§ ABOUT THIS TASK:
Only lines containing the word "grey" belong in the answer; copy each one from the records.

Start of SUPPLIED MATERIAL

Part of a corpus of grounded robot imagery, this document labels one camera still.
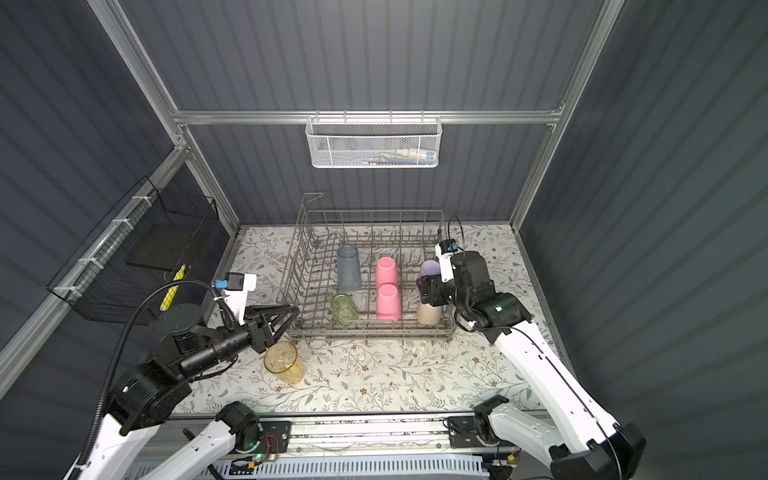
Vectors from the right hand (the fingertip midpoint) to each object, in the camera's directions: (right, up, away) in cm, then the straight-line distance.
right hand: (434, 281), depth 74 cm
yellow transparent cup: (-38, -20, 0) cm, 43 cm away
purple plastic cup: (0, +3, +13) cm, 13 cm away
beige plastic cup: (-1, -10, +10) cm, 14 cm away
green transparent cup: (-25, -11, +13) cm, 30 cm away
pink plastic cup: (-12, -8, +11) cm, 18 cm away
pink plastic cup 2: (-12, +1, +17) cm, 21 cm away
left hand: (-30, -4, -15) cm, 34 cm away
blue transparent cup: (-25, +1, +20) cm, 32 cm away
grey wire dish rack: (-39, -2, +26) cm, 46 cm away
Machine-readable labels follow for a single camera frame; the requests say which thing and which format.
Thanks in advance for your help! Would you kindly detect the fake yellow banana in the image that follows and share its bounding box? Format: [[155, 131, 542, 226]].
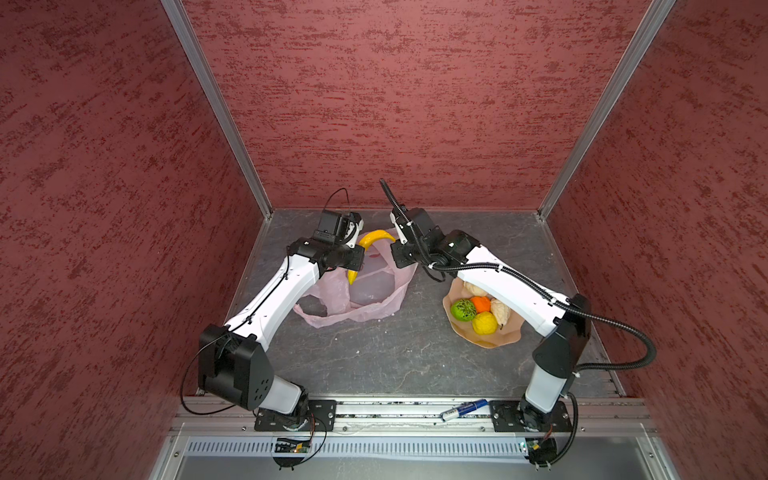
[[347, 230, 396, 285]]

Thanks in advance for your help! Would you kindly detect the pink translucent plastic bag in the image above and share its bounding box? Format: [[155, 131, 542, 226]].
[[293, 228, 416, 328]]

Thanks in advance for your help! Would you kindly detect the fake green fruit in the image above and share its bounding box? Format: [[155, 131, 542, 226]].
[[450, 299, 477, 322]]

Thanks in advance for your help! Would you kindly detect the fake orange fruit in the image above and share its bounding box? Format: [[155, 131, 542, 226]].
[[470, 296, 492, 314]]

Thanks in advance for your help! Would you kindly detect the fake yellow lemon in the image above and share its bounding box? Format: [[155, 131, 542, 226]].
[[471, 312, 498, 336]]

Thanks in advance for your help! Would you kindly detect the pink faceted plastic bowl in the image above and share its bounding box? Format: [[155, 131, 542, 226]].
[[443, 279, 524, 349]]

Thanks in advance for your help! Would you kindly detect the fake beige peach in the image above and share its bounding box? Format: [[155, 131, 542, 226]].
[[490, 299, 512, 329]]

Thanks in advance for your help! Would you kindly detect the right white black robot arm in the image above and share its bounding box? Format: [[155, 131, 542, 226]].
[[380, 180, 591, 416]]

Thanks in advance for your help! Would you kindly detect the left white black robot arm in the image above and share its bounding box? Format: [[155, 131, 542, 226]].
[[197, 238, 365, 416]]

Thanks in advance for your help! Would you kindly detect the blue white marker pen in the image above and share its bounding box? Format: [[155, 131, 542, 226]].
[[440, 399, 488, 422]]

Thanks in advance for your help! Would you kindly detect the left small circuit board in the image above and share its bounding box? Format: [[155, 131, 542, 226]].
[[273, 438, 313, 456]]

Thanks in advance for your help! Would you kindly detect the small circuit board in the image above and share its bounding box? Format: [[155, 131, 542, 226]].
[[526, 438, 558, 468], [273, 438, 313, 456]]

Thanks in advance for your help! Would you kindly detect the right small circuit board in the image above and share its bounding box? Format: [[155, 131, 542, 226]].
[[526, 438, 558, 468]]

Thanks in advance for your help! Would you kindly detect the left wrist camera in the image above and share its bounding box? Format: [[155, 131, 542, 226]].
[[312, 209, 364, 248]]

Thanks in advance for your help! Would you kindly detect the thin black left cable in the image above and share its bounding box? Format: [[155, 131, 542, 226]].
[[179, 187, 352, 418]]

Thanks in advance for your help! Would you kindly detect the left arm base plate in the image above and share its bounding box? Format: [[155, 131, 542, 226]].
[[253, 399, 338, 433]]

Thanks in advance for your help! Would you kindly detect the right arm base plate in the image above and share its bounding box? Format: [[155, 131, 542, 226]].
[[488, 400, 573, 434]]

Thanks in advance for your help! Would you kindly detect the black corrugated cable conduit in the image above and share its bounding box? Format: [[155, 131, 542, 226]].
[[401, 209, 658, 372]]

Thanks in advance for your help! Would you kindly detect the aluminium front rail frame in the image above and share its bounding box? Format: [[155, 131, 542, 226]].
[[150, 396, 678, 479]]

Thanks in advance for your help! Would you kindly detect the left aluminium corner post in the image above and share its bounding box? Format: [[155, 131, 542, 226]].
[[161, 0, 274, 221]]

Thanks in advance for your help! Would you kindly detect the aluminium corner post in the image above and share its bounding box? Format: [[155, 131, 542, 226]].
[[537, 0, 676, 222], [161, 0, 274, 221]]

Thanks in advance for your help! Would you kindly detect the right aluminium corner post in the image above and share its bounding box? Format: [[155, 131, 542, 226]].
[[537, 0, 676, 222]]

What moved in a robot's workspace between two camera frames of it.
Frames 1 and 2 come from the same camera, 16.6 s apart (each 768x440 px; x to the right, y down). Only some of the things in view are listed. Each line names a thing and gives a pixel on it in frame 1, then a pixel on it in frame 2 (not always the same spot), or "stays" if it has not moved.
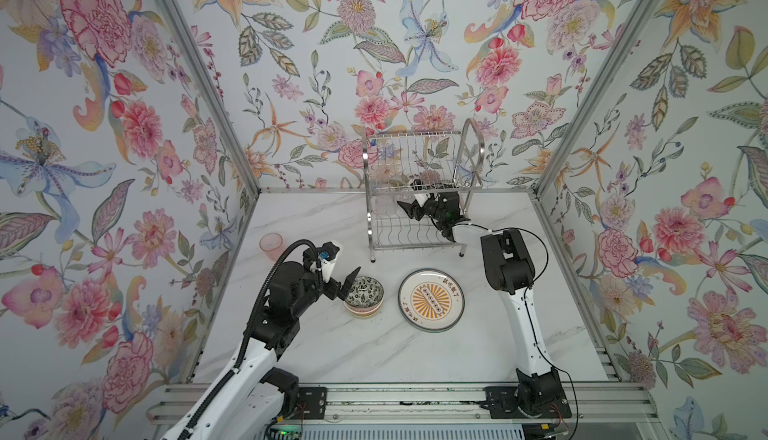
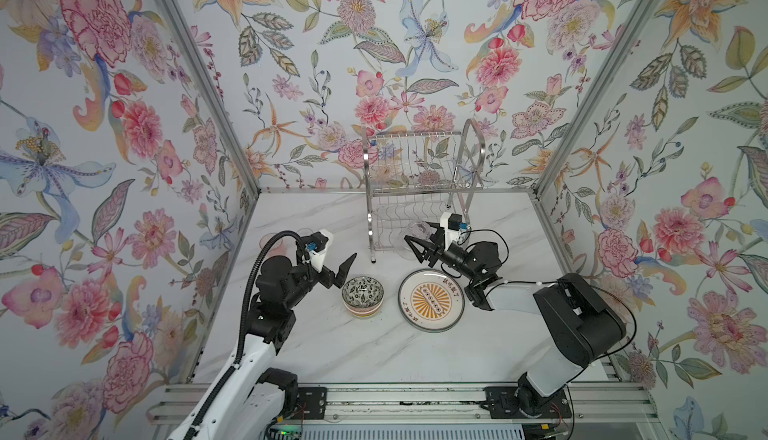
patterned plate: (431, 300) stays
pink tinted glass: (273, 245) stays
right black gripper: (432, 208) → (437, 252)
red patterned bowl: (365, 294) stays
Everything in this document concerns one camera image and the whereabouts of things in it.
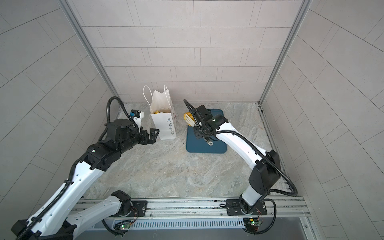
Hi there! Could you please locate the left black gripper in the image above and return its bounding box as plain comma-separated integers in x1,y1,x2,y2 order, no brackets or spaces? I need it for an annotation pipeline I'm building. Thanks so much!
116,125,161,156

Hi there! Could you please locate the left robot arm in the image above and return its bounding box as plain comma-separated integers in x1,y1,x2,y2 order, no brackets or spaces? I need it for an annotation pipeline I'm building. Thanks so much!
12,97,160,240

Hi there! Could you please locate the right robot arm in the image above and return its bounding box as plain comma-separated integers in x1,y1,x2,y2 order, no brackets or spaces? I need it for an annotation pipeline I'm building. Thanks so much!
184,99,298,215

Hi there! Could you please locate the white paper bag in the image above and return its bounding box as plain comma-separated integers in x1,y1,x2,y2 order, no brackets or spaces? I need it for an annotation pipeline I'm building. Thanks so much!
143,85,177,140

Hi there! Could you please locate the blue rectangular tray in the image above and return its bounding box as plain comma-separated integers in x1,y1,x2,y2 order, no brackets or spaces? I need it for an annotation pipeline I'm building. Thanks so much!
186,126,227,154

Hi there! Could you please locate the left circuit board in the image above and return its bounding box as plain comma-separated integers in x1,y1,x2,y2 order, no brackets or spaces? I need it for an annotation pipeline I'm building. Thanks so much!
114,220,132,231

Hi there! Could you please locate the circuit board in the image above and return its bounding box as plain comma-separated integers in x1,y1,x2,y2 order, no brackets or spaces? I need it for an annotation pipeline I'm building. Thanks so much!
243,219,263,233
114,220,132,231

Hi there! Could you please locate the right circuit board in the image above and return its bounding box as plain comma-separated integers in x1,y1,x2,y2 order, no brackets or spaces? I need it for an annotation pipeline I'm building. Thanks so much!
243,219,263,233

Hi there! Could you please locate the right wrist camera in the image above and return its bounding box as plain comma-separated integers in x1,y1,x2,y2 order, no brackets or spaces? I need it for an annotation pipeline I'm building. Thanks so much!
192,105,213,124

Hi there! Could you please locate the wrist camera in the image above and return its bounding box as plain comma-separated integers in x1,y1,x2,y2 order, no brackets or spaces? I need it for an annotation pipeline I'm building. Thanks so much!
130,110,144,122
192,105,213,124

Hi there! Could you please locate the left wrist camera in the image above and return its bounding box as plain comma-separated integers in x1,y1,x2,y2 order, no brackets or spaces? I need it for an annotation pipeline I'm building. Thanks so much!
130,110,144,122

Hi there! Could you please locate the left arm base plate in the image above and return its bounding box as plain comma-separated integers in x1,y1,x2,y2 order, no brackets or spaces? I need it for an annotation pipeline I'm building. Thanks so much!
117,201,148,218

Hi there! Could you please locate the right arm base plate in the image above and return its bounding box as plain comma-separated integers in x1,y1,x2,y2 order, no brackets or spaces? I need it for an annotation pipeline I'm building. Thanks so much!
220,199,268,216

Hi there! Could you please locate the aluminium rail frame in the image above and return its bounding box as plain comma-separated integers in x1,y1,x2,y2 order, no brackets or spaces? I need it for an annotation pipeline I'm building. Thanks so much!
88,195,318,240

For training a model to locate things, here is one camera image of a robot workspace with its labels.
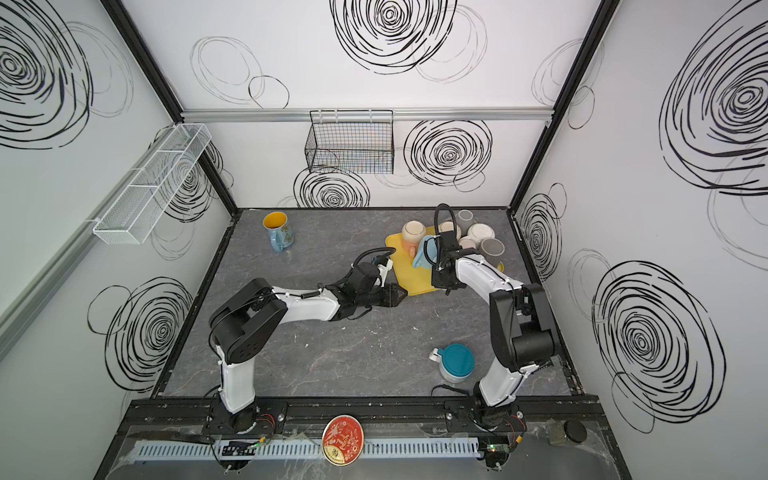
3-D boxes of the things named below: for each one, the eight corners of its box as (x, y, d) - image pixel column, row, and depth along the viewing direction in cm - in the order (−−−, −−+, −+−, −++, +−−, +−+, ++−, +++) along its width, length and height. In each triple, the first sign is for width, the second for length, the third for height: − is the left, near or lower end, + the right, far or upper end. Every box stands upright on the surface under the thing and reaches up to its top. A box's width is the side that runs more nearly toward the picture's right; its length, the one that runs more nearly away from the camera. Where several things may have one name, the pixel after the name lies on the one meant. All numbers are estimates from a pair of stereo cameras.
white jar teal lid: (431, 383, 81) (435, 374, 74) (429, 354, 86) (432, 343, 79) (470, 383, 81) (477, 374, 74) (465, 354, 86) (471, 343, 79)
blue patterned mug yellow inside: (277, 258, 107) (268, 240, 99) (269, 234, 114) (260, 216, 106) (300, 249, 109) (293, 231, 102) (290, 226, 117) (283, 208, 109)
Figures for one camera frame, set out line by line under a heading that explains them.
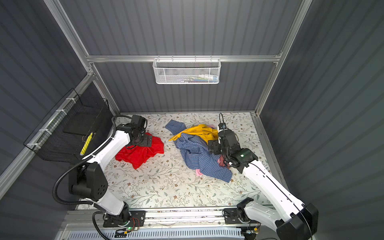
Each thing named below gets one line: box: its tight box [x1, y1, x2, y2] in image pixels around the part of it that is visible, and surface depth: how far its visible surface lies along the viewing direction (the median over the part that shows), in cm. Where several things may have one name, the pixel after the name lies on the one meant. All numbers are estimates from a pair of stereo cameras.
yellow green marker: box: [79, 132, 94, 156], surface depth 70 cm
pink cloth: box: [195, 168, 203, 177], surface depth 90 cm
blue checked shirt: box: [165, 119, 232, 183], surface depth 86 cm
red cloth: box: [115, 132, 165, 170], surface depth 91 cm
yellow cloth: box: [168, 124, 218, 145], surface depth 91 cm
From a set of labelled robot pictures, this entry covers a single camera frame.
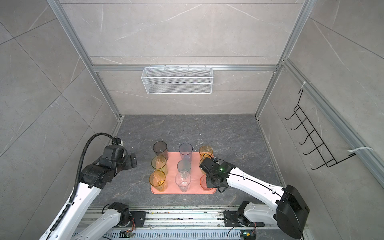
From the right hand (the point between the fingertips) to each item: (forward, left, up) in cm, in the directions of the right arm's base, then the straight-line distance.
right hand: (212, 181), depth 81 cm
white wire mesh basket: (+61, +20, +25) cm, 69 cm away
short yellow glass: (+20, +2, -2) cm, 20 cm away
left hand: (+9, +44, +16) cm, 48 cm away
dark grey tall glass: (+16, +29, +10) cm, 34 cm away
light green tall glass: (+11, +30, +1) cm, 32 cm away
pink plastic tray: (-1, +10, -7) cm, 12 cm away
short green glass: (+14, +6, -4) cm, 16 cm away
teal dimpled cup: (+11, +16, -2) cm, 19 cm away
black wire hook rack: (+4, -46, +26) cm, 52 cm away
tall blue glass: (+18, +15, +4) cm, 23 cm away
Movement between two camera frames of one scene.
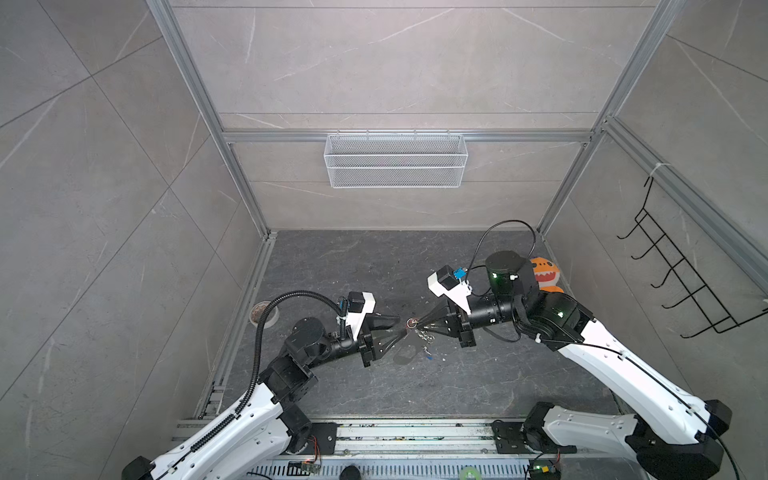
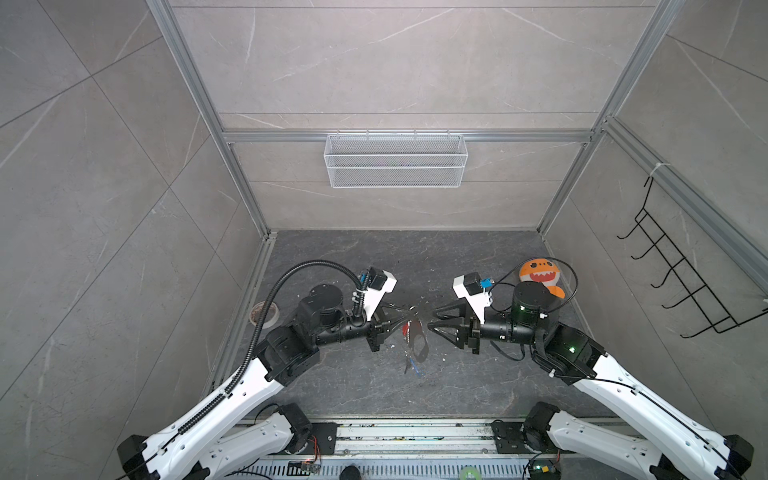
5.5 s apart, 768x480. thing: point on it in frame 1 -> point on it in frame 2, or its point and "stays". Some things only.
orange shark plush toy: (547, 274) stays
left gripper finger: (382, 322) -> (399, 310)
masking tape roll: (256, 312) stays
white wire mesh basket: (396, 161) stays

End of SUPPLIED MATERIAL

§ SOLUTION FOR THIS TASK:
grey wire dish rack: (-39, -2, +26) cm, 46 cm away
dark grey tall glass: (+16, +29, +10) cm, 34 cm away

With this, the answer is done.